Excerpts from a dataset

= = = = =

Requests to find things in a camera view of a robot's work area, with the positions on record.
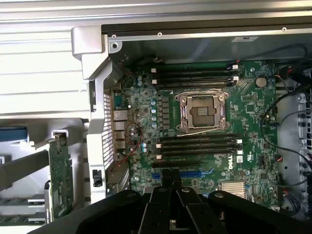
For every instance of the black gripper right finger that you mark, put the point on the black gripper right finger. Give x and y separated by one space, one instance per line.
195 217

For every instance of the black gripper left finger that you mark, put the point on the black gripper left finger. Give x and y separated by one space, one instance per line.
156 214

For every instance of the black RAM slot white clips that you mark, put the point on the black RAM slot white clips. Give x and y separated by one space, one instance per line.
195 84
195 72
197 155
197 143

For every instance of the blue expansion slot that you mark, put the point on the blue expansion slot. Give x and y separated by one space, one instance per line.
192 174

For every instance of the silver finned heatsink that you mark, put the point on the silver finned heatsink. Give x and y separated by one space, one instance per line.
232 189

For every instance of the black expansion slot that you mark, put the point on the black expansion slot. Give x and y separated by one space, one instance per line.
175 164

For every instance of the black case latch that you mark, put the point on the black case latch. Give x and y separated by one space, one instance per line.
97 179

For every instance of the metal rear port block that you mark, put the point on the metal rear port block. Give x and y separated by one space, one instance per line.
120 129

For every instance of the white parts rack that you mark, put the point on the white parts rack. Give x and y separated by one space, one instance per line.
80 146

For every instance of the green graphics card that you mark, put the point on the green graphics card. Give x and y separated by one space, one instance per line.
60 175

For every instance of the metal CPU socket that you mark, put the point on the metal CPU socket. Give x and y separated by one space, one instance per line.
189 111

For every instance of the grey metal PC case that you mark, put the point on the grey metal PC case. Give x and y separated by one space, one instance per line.
96 122

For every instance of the green Dell motherboard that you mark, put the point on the green Dell motherboard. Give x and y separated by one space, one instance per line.
251 122

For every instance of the grey slanted bar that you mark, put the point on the grey slanted bar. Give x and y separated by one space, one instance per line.
22 168

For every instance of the round silver coin battery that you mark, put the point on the round silver coin battery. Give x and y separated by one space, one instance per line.
260 82

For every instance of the blue block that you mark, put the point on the blue block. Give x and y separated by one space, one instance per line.
12 134

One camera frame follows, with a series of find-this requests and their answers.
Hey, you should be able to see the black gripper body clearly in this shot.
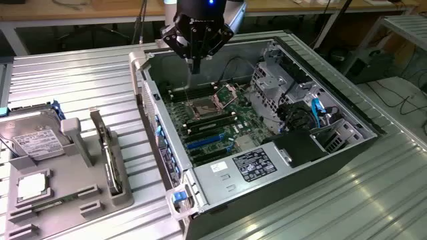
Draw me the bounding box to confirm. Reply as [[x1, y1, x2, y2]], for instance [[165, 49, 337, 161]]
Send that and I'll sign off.
[[175, 0, 233, 32]]

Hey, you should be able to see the graphics card with fan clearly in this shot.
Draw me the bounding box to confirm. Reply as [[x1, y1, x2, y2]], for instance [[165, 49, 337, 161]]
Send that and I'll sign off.
[[89, 106, 127, 197]]

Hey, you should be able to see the metal socket cover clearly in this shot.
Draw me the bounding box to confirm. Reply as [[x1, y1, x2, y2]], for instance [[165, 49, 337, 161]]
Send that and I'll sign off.
[[213, 84, 245, 106]]

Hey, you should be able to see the grey metal disk bay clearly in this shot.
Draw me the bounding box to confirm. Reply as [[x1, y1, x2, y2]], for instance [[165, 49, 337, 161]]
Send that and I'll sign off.
[[249, 60, 299, 131]]

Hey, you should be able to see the black office chair base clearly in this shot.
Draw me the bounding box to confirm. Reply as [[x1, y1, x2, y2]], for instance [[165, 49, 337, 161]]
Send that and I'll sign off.
[[54, 23, 133, 49]]

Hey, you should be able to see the CPU socket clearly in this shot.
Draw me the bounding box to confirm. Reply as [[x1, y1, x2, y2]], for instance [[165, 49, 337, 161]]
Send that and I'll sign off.
[[187, 98, 225, 119]]

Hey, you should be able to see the wooden desk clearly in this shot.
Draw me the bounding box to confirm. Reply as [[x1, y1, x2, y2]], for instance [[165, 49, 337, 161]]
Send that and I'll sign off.
[[0, 0, 421, 22]]

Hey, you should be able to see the black installed RAM stick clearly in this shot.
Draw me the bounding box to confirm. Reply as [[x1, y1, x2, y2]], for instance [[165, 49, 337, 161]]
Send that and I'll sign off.
[[185, 113, 235, 128], [189, 118, 238, 134]]

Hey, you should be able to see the green motherboard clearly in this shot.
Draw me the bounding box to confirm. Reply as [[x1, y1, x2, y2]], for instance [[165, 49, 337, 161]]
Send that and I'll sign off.
[[162, 81, 279, 167]]

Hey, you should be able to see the blue expansion slot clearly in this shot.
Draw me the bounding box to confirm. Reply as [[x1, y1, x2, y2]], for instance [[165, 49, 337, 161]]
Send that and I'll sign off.
[[186, 133, 226, 150]]

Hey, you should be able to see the silver chipset heat sink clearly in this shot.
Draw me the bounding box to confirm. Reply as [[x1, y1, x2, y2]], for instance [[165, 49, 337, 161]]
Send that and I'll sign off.
[[234, 136, 261, 149]]

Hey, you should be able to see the blue plastic disk carrier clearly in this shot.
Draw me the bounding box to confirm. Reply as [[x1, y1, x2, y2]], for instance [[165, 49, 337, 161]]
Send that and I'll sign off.
[[0, 99, 67, 121]]

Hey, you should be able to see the black expansion slot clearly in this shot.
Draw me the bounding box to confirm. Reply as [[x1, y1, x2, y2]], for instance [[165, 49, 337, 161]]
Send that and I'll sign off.
[[191, 147, 233, 164]]

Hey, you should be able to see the black box on floor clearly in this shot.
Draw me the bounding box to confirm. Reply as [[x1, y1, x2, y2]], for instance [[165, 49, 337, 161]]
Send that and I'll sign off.
[[346, 49, 396, 85]]

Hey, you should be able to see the grey power supply unit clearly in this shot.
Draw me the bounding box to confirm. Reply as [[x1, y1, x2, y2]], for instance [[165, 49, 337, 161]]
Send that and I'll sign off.
[[193, 143, 295, 206]]

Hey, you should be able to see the metal slat shelf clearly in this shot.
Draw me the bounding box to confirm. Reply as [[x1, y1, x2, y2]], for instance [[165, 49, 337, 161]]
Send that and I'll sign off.
[[380, 14, 427, 52]]

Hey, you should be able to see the open black PC case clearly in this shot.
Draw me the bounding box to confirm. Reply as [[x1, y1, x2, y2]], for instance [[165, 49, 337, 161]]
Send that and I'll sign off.
[[129, 36, 389, 240]]

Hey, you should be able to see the white round table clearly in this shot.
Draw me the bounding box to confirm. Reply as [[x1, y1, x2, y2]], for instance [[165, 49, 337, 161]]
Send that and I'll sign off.
[[356, 75, 427, 141]]

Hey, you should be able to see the hard disk with white label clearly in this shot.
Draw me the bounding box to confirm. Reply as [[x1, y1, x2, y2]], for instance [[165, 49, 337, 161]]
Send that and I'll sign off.
[[0, 109, 67, 161]]

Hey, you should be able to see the grey plastic parts rack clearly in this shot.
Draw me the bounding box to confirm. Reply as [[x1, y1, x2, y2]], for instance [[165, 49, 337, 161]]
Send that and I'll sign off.
[[5, 117, 135, 240]]

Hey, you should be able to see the silver CPU chip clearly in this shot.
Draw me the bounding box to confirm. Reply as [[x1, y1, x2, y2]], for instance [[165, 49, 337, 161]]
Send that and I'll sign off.
[[17, 173, 49, 201]]

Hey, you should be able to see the green RAM stick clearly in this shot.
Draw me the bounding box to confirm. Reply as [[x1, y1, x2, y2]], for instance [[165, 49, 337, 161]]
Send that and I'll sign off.
[[31, 193, 82, 211]]

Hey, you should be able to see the black wire inside case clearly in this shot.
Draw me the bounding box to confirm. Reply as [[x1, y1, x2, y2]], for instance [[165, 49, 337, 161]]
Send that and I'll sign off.
[[222, 56, 259, 84]]

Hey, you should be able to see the grey hanging cable with connector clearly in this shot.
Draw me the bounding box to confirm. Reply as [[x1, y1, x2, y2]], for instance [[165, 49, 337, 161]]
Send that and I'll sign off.
[[131, 0, 149, 45]]

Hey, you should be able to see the black fan wire bundle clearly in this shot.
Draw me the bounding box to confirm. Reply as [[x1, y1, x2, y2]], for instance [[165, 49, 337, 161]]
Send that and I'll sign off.
[[275, 102, 319, 132]]

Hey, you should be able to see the blue disk wire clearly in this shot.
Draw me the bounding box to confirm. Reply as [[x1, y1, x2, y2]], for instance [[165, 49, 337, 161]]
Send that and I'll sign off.
[[311, 98, 325, 129]]

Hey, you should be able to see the black cable on table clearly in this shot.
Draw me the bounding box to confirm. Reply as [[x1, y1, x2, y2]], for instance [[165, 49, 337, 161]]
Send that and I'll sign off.
[[366, 81, 427, 116]]

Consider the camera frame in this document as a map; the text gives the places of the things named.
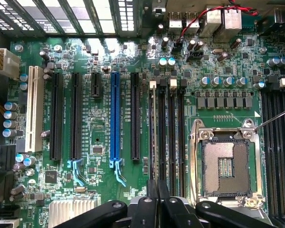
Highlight white expansion slot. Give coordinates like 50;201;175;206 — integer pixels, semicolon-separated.
25;65;45;153

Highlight black RAM slot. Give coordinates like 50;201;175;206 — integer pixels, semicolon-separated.
278;77;285;228
168;78;179;198
267;76;279;226
157;78;168;182
260;87;269;214
178;78;188;199

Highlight long black expansion slot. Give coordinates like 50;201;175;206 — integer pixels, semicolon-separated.
49;72;64;162
130;72;141;162
66;72;84;187

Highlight open grey PC case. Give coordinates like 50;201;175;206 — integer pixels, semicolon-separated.
0;0;285;228

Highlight silver finned heatsink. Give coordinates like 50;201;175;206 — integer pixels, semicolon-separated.
48;199;98;228

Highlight thin metal locking lever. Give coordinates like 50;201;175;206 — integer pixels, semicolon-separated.
254;105;285;131
189;118;205;203

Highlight blue expansion slot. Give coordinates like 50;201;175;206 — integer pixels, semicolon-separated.
109;70;128;188

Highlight white power connector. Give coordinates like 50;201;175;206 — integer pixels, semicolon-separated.
0;47;21;79

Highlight CPU socket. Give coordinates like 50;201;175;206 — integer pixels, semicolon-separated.
200;138;252;198

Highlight short black expansion slot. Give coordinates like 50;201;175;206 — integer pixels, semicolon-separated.
90;72;103;98

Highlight thin RAM memory stick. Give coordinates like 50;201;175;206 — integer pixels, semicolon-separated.
149;80;158;182

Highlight red black twisted wire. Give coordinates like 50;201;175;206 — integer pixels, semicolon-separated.
178;0;260;47

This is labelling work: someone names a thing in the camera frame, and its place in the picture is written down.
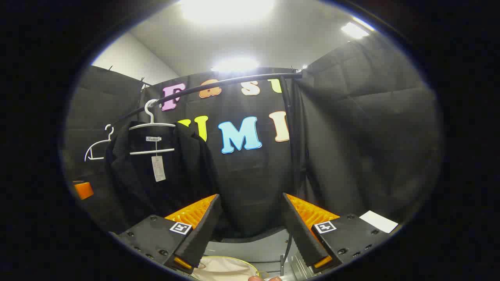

= = = = =

* DIRECTIONS FOR THIS TASK *
Copy the lines above exactly, beginning at the line that has "Hey, you should be able to see the blue disk" and stopping after the line that has "Hey, you should be able to see the black cable", and omit the rest.

* OUTPUT OF THE TASK *
Hey, you should be able to see the blue disk wire clearly in this shot.
Draw me the bounding box to confirm. Reply as [[x1, y1, x2, y2]], for instance [[165, 49, 337, 161]]
Send that and I'll sign off.
[[311, 98, 325, 129]]

Hey, you should be able to see the black cable on table clearly in this shot.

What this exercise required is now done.